Copy each line of the data exactly. Leave nothing out.
START THE DATA
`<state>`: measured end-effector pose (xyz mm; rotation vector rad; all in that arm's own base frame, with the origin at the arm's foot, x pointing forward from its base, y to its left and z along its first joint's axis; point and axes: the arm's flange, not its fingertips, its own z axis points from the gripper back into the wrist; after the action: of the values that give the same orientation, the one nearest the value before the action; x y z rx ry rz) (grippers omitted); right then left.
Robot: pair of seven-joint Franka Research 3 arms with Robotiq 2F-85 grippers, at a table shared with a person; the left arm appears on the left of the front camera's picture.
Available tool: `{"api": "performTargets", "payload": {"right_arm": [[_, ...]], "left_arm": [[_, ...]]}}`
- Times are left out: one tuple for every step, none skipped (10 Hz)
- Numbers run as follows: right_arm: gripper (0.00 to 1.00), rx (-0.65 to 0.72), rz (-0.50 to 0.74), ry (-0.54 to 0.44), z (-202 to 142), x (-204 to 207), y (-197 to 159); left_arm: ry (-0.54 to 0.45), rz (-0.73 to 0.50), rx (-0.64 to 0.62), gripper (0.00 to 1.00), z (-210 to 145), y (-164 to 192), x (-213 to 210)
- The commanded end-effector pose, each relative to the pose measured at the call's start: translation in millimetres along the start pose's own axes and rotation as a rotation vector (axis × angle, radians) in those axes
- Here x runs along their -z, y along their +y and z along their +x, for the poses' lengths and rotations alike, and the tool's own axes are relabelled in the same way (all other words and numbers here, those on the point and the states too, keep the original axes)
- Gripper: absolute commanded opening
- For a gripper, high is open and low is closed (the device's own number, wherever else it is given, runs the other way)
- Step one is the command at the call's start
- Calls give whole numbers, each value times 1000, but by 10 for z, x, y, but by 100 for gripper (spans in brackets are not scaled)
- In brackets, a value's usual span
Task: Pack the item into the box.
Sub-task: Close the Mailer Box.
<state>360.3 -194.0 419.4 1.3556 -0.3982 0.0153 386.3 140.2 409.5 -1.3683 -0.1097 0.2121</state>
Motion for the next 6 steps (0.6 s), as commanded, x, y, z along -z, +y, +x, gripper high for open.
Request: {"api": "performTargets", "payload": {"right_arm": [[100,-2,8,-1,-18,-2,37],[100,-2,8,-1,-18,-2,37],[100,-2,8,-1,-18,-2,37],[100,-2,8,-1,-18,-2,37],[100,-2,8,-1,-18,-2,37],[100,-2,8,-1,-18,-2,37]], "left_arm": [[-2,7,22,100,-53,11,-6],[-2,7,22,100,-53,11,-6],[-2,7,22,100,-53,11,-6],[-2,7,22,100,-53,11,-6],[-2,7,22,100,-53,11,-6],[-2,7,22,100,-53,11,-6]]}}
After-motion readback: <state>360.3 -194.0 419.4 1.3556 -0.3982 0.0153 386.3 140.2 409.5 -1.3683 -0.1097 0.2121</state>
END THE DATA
> _FINISHED TASK_
`<state>`: measured end-effector pose (xyz mm; rotation vector rad; all in that arm's own base frame, with the origin at the arm's foot, x pointing forward from its base, y to its left and z along its first joint's axis; point and axes: the arm's flange, not its fingertips, its own z axis points from the gripper back into the wrist; after the action: of the values that give the same orientation, the one nearest the value before the action; x y z rx ry rz) (grippers omitted); right then left.
Robot: pair of seven-joint Franka Research 3 arms with Robotiq 2F-85 grippers, at a table shared with a person; the left arm appears on the left of the front camera's picture.
Available tool: `{"api": "performTargets", "payload": {"right_arm": [[_, ...]], "left_arm": [[_, ...]]}}`
- Times are left out: one tuple for every step, none skipped (10 Hz)
- Numbers run as follows: right_arm: gripper (0.00 to 1.00), rx (-0.65 to 0.72), rz (-0.50 to 0.74), ry (-0.54 to 0.44), z (-202 to 142), x (-204 to 207), y (-197 to 159); left_arm: ry (-0.54 to 0.45), rz (-0.73 to 0.50), rx (-0.64 to 0.62), gripper (0.00 to 1.00), z (-210 to 145), y (-164 to 192), x (-213 to 210)
- The commanded end-effector pose, each relative to the pose measured at the call's start: translation in millimetres along the start pose's own axes and rotation as a rotation vector (axis × angle, radians) in those axes
- Here x runs along their -z, y along their +y and z along their +x, for the poses' lengths and rotations alike, and the tool's own axes are relabelled in the same way (all other words and numbers here, those on the point and the states too, keep the original axes)
- Gripper: absolute commanded opening
- For a gripper, high is open and low is closed (the device's own number, wherever else it is given, runs the other way)
- Step one is the command at the call's start
- Calls give whole numbers, each value times 1000, but by 10 for z, x, y, but by 100 for gripper (spans in brackets are not scaled)
- In brackets, a value's usual span
Task: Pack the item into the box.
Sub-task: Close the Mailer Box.
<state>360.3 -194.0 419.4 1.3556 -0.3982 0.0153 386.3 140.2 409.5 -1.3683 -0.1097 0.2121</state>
Motion for the next 6 steps (0.6 s), as commanded, x, y, z along -z, +y, +x, gripper high for open.
Request: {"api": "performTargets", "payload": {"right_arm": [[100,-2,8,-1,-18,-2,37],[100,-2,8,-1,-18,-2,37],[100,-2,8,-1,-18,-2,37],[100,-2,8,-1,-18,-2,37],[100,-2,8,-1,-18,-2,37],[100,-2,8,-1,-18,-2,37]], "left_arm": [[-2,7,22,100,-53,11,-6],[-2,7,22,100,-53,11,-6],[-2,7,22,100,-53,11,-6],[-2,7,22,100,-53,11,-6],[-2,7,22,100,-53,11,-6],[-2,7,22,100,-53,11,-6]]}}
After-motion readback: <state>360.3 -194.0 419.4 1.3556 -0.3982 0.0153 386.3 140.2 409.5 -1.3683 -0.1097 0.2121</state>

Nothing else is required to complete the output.